__WHAT IS NEEDED__
Please give back, word for word, only the lines starting at the one containing "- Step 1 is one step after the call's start" and ending at the one containing "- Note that" within the material below.

__RECORDS TO USE__

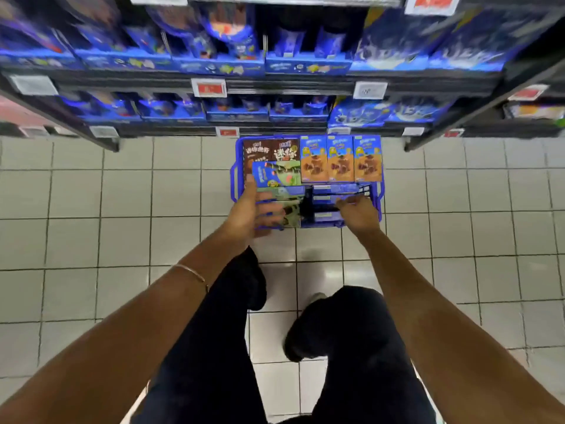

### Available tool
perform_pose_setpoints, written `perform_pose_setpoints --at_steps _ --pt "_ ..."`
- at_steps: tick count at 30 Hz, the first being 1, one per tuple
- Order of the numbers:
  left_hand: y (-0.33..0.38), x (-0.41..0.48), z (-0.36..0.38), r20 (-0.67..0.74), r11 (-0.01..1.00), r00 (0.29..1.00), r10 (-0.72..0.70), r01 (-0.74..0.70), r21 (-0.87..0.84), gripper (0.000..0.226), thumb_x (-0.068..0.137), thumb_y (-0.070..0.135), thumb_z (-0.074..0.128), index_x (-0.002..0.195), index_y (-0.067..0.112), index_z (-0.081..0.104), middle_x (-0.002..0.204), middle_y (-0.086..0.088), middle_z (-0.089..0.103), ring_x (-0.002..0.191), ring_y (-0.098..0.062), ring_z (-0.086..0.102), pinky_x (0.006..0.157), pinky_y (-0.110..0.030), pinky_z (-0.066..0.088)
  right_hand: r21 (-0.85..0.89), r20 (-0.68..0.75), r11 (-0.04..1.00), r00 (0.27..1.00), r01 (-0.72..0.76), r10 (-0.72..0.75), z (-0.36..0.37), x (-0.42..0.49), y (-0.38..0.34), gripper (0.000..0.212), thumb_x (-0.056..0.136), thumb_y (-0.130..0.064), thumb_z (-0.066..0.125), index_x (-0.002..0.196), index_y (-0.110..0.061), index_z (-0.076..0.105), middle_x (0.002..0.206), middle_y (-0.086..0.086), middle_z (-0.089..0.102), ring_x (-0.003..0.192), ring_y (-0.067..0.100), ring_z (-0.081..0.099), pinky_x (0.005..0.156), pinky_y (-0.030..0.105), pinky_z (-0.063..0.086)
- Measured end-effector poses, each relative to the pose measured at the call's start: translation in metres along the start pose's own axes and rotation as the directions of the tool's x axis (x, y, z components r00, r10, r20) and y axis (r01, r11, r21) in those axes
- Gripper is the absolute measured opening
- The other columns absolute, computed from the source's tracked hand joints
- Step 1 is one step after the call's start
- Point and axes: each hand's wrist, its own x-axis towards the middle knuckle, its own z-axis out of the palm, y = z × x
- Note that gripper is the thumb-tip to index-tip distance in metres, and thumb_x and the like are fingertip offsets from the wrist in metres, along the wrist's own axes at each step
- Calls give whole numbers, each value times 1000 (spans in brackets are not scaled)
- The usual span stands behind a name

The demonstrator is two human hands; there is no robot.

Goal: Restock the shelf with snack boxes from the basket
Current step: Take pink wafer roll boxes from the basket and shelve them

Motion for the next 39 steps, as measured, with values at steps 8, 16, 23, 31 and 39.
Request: perform_pose_setpoints --at_steps 8,16,23,31,39 --pt "-14 203 53 160 995 982 99 -100 2 84 102 81 14 112 20 71 116 -3 81 110 -24 75 94 -45 51 -570 57 809 989 144 -136 93 149 76 66 79 -50 68 135 -18 53 144 14 49 135 42 42 110 53 38" --pt "-32 249 90 200 966 947 252 -257 -2 88 102 81 14 131 16 66 128 -7 78 118 -27 75 106 -48 50 -466 6 797 902 385 -432 102 180 115 28 78 -52 73 98 -32 67 111 -3 70 115 27 62 100 47 41" --pt "-38 226 98 141 953 944 297 -302 13 84 101 82 17 123 18 67 122 -6 80 112 -28 78 106 -52 51 -644 225 610 876 462 -427 99 175 137 71 79 -67 68 141 -37 52 149 -4 50 142 29 38 118 52 22" --pt "-49 217 81 88 930 929 359 -365 54 83 101 83 23 121 19 72 115 -3 82 106 -25 80 104 -52 52 -132 231 749 755 649 -613 58 159 129 35 86 -34 80 118 -29 69 111 -6 74 100 19 71 88 43 57" --pt "-56 206 79 150 909 900 409 -416 22 95 95 89 23 139 17 68 125 -7 78 127 -34 69 121 -59 39 554 -44 608 749 569 -661 30 135 83 24 88 -44 74 96 -22 68 91 2 77 89 23 75 84 50 58"
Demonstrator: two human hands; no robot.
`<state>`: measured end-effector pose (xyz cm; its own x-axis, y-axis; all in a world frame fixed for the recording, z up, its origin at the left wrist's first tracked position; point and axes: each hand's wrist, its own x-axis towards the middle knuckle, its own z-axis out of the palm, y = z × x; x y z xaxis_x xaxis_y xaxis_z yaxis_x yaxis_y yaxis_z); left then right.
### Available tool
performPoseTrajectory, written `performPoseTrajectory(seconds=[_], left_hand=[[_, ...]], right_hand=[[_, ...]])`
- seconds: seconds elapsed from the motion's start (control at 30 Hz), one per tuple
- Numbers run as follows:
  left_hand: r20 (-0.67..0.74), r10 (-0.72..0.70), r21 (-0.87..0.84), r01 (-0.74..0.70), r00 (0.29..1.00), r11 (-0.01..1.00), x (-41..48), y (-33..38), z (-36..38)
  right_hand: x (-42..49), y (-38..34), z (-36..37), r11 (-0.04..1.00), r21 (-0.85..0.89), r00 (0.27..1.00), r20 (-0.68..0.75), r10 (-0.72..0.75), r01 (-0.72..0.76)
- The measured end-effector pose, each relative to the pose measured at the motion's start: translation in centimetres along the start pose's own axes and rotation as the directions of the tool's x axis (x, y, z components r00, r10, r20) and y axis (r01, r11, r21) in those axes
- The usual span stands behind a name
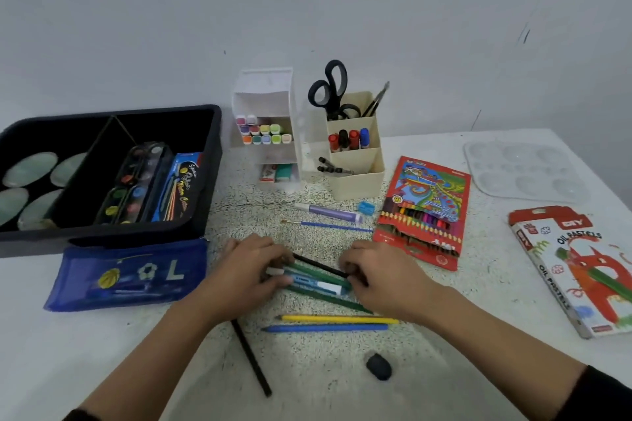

__ANSWER SPACE__
- Step 1 is one step after the call's start
- Point and axes: each hand's wrist, its own x-axis towards the middle knuckle, its own z-axis out of the palm, y = z × x
- Note that gripper is the thumb-tip to index-tip distance in metres, and thumb_x and the like are fingertip offsets from the wrist in metres, along the wrist's own axes at each step

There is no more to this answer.